Department of Rehabilitation Medicine, University Medical Center Groningen, Groningen, The Netherlands.
PLoS ONE (Impact Factor: 3.53). 08/2012; 7(8):e43629. DOI: 10.1371/journal.pone.0043629
Source: PubMed

ABSTRACT For research findings to be generalized, a sample must be representative of the actual population of interest. Lower limb amputation is most frequently performed in older patients with vascular disease, a population that is often under-represented in research. The aim of this study was to explore the impact of selection bias by comparing characteristics from a sample included in a prospective study of phantom pain with the actual population who underwent amputation. Only 27% of all potential patients were referred during the first year of the prospective study. The referred patients were 8 years younger (p<0.001) and less likely to have had amputation because of a vascular condition, diabetes or infection (p=0.003) than those not referred.
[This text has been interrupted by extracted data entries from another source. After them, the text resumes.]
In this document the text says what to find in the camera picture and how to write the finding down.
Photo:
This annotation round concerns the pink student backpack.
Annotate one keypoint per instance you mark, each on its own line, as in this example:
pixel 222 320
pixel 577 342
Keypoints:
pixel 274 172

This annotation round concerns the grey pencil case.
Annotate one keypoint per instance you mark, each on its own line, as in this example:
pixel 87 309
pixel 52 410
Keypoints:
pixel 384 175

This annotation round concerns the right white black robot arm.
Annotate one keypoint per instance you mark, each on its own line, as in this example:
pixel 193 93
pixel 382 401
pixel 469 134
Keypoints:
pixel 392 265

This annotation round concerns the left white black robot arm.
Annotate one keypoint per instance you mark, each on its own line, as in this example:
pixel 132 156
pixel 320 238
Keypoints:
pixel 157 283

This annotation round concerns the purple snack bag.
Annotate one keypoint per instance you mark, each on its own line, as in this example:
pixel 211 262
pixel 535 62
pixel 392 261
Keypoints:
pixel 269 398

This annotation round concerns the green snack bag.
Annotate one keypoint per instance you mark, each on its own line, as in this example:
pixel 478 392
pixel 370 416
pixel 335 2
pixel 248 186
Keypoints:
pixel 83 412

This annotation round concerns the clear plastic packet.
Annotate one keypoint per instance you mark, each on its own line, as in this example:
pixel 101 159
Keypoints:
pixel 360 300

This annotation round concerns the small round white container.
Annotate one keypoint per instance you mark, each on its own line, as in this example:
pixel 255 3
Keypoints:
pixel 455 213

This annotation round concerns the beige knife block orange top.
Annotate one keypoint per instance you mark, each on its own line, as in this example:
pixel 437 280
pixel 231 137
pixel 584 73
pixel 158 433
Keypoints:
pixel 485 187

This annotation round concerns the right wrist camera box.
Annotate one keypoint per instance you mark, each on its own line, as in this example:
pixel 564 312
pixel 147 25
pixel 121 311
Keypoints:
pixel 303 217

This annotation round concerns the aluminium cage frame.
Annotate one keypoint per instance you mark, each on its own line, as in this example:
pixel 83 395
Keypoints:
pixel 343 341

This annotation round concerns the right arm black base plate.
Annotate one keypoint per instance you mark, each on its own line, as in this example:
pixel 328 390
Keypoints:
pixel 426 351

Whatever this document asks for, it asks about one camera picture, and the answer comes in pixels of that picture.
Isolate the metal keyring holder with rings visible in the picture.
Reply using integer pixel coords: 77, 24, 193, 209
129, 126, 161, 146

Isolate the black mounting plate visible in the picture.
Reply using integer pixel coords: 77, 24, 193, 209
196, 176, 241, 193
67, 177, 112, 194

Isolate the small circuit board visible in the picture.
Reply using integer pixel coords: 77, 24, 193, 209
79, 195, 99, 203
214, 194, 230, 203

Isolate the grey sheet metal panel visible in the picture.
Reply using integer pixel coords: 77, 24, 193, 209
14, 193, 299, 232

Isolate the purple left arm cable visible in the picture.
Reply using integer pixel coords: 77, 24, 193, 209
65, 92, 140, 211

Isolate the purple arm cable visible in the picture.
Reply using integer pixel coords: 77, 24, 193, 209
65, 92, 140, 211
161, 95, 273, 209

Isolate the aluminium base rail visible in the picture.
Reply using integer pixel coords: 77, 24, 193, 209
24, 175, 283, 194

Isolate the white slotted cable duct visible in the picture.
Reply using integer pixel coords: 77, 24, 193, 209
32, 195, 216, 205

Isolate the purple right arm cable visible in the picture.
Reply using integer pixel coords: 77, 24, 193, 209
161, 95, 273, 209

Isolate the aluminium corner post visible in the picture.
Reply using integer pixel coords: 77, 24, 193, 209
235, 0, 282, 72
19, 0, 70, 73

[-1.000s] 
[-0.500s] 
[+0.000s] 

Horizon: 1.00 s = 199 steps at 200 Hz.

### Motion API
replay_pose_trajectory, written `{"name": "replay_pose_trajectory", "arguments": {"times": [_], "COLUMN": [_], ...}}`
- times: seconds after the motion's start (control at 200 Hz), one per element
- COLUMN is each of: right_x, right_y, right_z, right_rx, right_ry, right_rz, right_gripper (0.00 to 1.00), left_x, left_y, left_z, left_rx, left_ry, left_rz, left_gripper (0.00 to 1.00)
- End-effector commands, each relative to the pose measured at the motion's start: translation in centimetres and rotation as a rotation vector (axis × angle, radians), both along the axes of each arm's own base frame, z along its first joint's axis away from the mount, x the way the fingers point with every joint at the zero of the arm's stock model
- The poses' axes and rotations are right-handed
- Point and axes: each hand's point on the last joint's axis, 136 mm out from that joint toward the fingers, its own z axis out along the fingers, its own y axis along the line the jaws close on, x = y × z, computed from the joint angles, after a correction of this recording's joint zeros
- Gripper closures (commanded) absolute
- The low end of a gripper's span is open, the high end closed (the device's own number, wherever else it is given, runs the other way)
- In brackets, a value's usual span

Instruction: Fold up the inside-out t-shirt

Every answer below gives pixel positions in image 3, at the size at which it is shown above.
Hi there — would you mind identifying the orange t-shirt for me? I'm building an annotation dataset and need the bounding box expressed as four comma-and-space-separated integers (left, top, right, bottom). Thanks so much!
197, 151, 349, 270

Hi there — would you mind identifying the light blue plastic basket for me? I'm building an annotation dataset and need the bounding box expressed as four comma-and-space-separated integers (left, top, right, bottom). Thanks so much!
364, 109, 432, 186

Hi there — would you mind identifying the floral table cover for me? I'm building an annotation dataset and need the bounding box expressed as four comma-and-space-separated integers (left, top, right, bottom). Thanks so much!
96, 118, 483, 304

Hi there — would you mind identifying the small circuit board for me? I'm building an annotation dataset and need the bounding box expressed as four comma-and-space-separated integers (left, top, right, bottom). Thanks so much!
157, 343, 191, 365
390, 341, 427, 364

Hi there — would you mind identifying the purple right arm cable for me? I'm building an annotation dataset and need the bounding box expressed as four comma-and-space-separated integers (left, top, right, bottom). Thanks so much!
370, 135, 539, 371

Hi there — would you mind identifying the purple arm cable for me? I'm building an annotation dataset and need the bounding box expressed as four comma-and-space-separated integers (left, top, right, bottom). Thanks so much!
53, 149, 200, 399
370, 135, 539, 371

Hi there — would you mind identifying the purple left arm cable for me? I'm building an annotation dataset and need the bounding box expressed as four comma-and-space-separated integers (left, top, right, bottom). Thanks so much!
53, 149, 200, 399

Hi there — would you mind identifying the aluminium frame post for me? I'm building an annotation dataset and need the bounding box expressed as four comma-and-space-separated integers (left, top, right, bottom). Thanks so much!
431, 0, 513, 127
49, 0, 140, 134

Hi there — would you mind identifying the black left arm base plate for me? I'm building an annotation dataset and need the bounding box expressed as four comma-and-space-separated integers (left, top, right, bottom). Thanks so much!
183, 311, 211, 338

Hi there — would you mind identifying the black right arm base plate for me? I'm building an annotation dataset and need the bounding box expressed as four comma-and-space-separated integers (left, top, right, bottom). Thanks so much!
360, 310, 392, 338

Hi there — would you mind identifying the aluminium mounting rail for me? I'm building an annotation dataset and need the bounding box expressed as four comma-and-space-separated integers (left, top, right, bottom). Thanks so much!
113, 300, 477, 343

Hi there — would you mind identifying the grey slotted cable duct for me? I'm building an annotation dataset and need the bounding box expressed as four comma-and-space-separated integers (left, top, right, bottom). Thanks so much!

There was also a significant difference in one year survival between the groups; 67% of referred patients survived compared with just 40% of non-referred patients (p=0.004). The biased population in the phantom pain study may have resulted in an underestimation of phantom pain in the original study and subsequent protective factors should be considered within the context of the younger population reported. Selection bias is common in amputation research, and research methods to minimize its impact must be given greater attention.